2. Enforce rate limiting on authentication endpoints

Apply rate limiting to the login route to slow down spraying attempts. FeathersJS does not include built-in rate limiting, so use a hook or an external proxy; here is a hook-based approach.

// src/hooks/rate-limit.js
const rateLimit = new Map();

function rateLimitHook(options = {}) {
  return async (hook) => {
    const { email } = hook.data || {};
    const key = email || hook.ip || 'unknown';
    const now = Date.now();
    const windowMs = options.windowMs || 60_000;
    const max = options.max || 5; // 5 attempts per window

    if (!rateLimit.has(key)) {
      rateLimit.set(key, []);
    }
    const timestamps = rateLimit.get(key).filter(t => now - t < windowMs);
    if (timestamps.length >= max) {
      const error = new Error('Too many attempts. Try again later.');
      error.code = 429;
      throw error;
    }
    timestamps.push(now);
    rateLimit.set(key, timestamps);
    return hook;
  );
}

// Apply to authentication service
app.service('authentication').hooks({
  before: {
    all: [rateLimitHook({ windowMs: 60_000, max: 5 })]
  }
});

3. Consistent user existence checks

Avoid branching early based on user existence. Use a dummy password verification step when the user is not found to keep timing predictable.
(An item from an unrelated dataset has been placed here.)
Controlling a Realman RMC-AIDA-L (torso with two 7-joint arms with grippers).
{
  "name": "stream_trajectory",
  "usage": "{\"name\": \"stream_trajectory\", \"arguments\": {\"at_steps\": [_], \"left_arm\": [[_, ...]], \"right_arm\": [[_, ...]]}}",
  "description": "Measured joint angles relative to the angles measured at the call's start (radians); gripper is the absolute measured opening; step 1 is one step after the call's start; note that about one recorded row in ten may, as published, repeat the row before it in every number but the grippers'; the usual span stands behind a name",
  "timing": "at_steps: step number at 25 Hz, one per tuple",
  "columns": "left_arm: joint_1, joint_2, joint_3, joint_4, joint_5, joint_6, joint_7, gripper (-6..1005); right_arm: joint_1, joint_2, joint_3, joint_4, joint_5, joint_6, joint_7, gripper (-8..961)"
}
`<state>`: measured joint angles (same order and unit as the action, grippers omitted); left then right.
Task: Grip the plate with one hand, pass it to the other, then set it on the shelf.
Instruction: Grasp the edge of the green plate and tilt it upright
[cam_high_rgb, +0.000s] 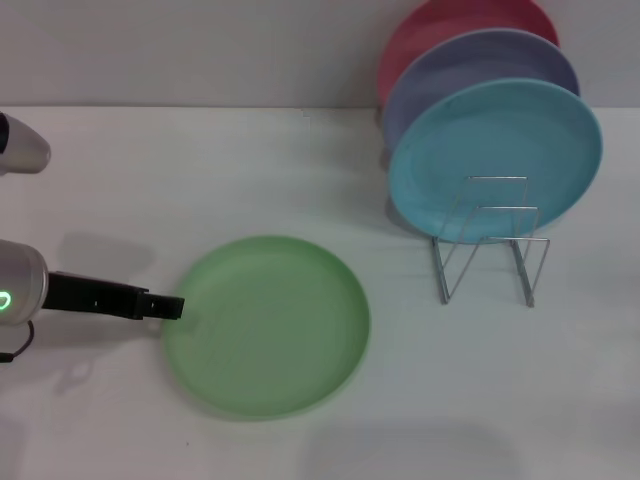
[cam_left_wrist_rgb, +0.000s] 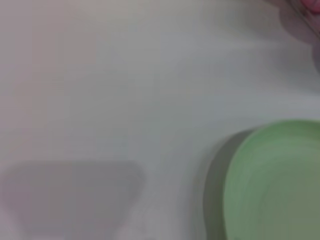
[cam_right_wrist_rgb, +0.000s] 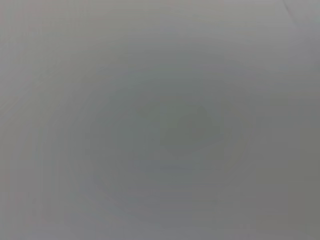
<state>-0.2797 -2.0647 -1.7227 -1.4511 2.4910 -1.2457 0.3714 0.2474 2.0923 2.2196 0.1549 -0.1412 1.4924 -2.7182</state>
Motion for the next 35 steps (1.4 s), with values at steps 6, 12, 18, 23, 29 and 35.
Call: {"name": "stream_trajectory", "arguments": {"at_steps": [6,12,18,23,29,35], "left_arm": [[-0.031,0.0,0.0,0.059,0.001,-0.001,0.005,760],[-0.062,0.001,0.0,0.106,0.008,-0.001,0.007,751],[-0.078,0.002,0.0,0.124,0.01,-0.002,0.007,741],[-0.081,0.002,0.001,0.124,0.015,-0.017,0.007,733],[-0.086,0.001,0.014,0.128,0.044,-0.019,0.0,724],[-0.098,0.0,0.015,0.138,0.049,-0.022,-0.002,708]], "right_arm": [[0.002,-0.001,0.0,0.0,0.0,0.0,0.0,837],[0.001,-0.002,0.0,0.0,0.0,0.0,0.0,837],[-0.001,-0.002,0.0,0.002,0.0,-0.003,0.0,836],[0.001,-0.002,0.0,0.002,0.0,-0.009,0.0,836],[0.001,-0.001,0.0,0.003,0.0,-0.01,0.0,836],[0.0,-0.002,0.0,0.003,0.0,-0.011,0.0,835]]}}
// Example using a before hook for login consistency
app.service('authentication').hooks({
  before: {
    async create(hook) {
      const { email, password } = hook.data;
      const user = await hook.service.Model.findOne({ query: { email } });
      if (!user) {
        // Create a dummy user record model instance to run password compare against
        // This keeps the code path similar to a real user check
        const dummy = new hook.service.Model({ password: 'unused', email: '[email protected]' });
        await dummy.comparePassword(password); // intentionally fails, no timing shortcut
        hook.data.password = 'dummy'; // ensure downstream fails generically
      }
    }
  }
});

4. MiddleBrick integration

Use the CLI to validate your changes: middlebrick scan <url>. The dashboard can track your API security scores over time, and the GitHub Action can add API security checks to your CI/CD pipeline, failing builds if the risk score exceeds your threshold. The MCP Server lets you scan APIs directly from your AI coding assistant within your development environment.
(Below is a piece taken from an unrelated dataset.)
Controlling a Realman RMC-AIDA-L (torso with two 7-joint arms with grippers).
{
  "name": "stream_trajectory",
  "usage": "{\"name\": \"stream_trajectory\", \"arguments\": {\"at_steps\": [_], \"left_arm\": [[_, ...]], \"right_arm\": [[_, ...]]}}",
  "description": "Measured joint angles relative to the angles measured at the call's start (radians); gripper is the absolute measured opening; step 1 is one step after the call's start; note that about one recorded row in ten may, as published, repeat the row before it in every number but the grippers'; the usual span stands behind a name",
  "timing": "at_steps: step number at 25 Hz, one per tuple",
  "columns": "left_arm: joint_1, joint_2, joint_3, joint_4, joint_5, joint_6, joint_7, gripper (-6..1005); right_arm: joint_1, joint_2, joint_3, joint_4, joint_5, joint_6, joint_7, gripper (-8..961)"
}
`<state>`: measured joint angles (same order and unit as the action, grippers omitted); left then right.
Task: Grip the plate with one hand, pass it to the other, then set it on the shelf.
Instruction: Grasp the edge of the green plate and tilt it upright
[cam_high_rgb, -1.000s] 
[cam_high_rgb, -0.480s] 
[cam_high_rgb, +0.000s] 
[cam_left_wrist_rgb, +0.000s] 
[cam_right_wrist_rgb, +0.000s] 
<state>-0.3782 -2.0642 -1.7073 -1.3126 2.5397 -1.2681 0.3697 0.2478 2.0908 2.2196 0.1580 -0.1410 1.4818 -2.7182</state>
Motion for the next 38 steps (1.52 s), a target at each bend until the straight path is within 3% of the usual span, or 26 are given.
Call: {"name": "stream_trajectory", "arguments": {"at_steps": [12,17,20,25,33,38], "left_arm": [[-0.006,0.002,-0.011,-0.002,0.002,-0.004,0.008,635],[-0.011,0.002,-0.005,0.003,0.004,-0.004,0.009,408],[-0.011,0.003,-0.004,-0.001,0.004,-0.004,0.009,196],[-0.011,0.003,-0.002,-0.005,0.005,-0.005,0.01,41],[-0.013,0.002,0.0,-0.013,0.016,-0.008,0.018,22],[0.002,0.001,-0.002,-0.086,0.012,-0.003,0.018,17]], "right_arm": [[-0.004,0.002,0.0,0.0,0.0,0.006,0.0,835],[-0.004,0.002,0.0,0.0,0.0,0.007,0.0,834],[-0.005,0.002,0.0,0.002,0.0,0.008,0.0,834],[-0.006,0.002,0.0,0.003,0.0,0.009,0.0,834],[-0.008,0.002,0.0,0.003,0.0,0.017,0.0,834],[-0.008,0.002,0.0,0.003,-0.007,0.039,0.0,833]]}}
These steps reduce the effectiveness of password spraying by removing cues that distinguish valid accounts and by slowing down high-volume attempts against your JWT-based authentication flow.

Frequently Asked Questions

Can password spraying still succeed if I always return the same HTTP status code?
Yes, returning a consistent HTTP status code helps, but you must also ensure uniform response timing and avoid leaking information in response bodies. Rate limiting and dummy password checks further reduce the risk.
Does middleBrick fix password spraying issues automatically?
No. middleBrick detects and reports issues with remediation guidance. You must apply code changes and operational controls; the scanner does not modify your service.